** WHAT IS NEEDED **
Scan the material below and count each line with the string "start". Reply with the count alone.

□ □ □ □ □

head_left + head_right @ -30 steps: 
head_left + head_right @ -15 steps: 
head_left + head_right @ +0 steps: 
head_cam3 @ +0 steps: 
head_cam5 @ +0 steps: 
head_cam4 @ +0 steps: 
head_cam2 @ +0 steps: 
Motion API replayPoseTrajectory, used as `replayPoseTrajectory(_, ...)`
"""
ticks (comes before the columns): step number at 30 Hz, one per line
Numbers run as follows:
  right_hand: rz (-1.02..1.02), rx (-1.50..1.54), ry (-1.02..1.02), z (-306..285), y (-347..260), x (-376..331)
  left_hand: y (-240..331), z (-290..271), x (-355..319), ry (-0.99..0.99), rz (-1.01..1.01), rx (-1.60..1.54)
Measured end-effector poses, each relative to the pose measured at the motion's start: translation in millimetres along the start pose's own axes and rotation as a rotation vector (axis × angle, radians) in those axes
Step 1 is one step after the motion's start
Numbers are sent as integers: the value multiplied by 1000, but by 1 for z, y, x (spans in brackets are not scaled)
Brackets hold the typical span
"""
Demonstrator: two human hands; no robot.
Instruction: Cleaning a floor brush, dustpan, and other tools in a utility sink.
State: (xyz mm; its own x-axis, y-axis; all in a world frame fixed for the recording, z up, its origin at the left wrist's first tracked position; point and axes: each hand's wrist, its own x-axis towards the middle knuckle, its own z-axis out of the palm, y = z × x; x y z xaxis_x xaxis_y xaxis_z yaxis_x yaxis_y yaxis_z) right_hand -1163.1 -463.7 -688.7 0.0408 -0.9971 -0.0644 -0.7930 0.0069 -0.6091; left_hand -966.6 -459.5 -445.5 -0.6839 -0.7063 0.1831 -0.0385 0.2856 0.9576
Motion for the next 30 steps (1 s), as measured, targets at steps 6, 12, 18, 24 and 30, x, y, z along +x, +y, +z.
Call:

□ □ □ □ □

** YOUR RESPONSE **
2